- **Problem requirements**:
Only lines holding "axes" are needed; copy each of them from the data below.

- **Recorded data**:
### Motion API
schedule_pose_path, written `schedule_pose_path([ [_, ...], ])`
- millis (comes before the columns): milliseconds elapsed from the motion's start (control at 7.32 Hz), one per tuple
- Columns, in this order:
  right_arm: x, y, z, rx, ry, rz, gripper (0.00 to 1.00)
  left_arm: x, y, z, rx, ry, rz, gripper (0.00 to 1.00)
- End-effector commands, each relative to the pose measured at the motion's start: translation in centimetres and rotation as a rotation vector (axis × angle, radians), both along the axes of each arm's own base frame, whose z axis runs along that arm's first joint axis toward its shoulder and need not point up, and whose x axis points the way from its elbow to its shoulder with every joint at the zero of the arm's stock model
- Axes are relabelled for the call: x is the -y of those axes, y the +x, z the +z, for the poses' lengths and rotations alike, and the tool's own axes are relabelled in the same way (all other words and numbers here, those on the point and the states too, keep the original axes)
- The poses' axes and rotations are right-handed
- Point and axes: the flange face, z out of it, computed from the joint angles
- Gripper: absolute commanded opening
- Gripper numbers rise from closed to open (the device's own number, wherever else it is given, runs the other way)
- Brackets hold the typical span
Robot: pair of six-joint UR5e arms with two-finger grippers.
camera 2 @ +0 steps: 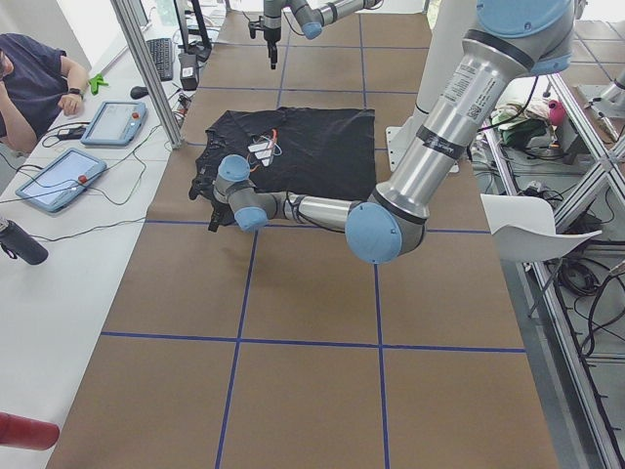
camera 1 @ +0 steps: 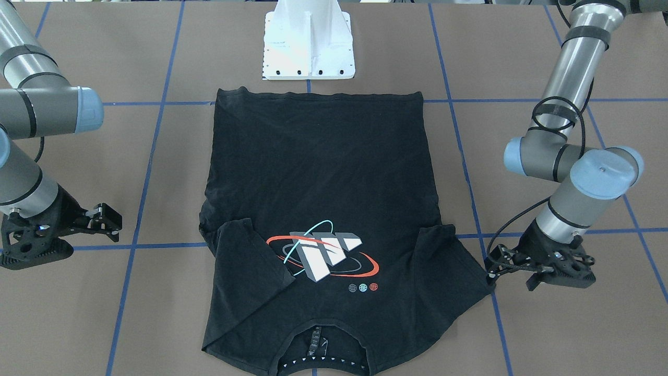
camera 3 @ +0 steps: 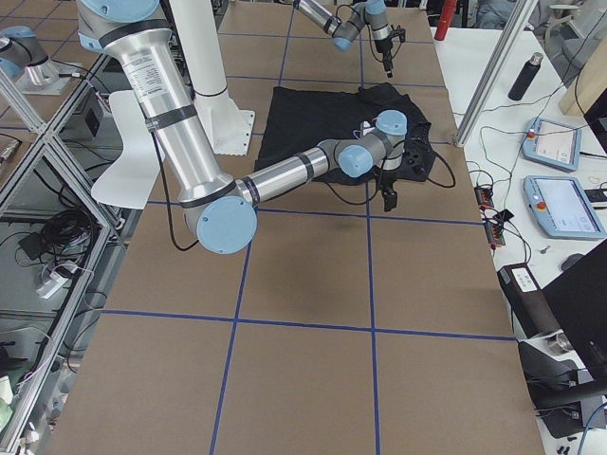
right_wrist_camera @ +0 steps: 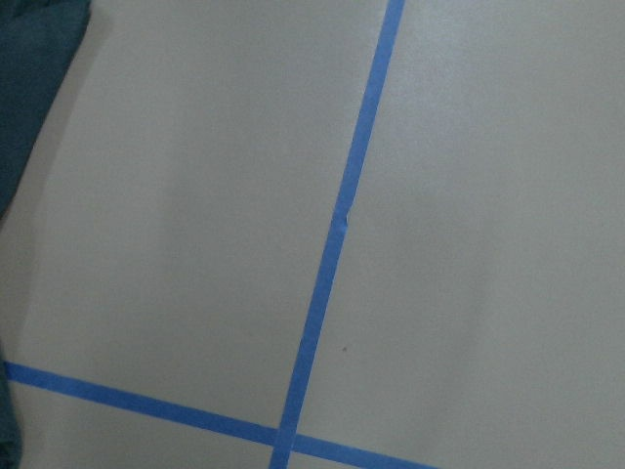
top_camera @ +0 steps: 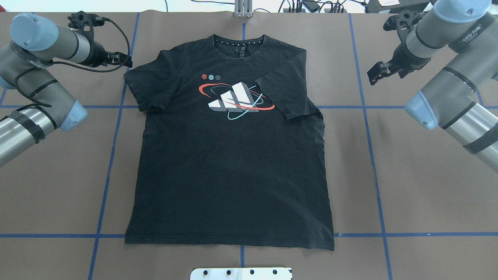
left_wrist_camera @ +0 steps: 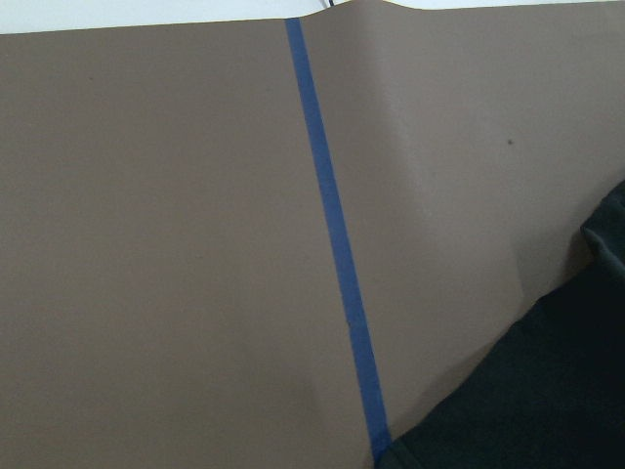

- **Completed exercise**:
- End-effector commands, each relative to the pose measured at the motion's start: translation in centimetres and rotation as a rotation vector (axis × angle, radians), both along the axes of each arm's own base frame, whose z axis runs along that arm's first joint axis toward its shoulder and need not point up, and whose x axis points the way from its elbow to its shoulder with every joint at the zero of the arm's stock model
- Axes are relabelled for the call: x is the -y of those axes, y the +x, z the +z, for the poses' lengths and rotations alike, and the tool's own axes are relabelled in the same way (all other words and numbers here, those on the point and the states too, keep the original axes)
- The poses' axes and rotations are right-handed
- Point and axes: the flange face, z out of it, computed from the joint angles

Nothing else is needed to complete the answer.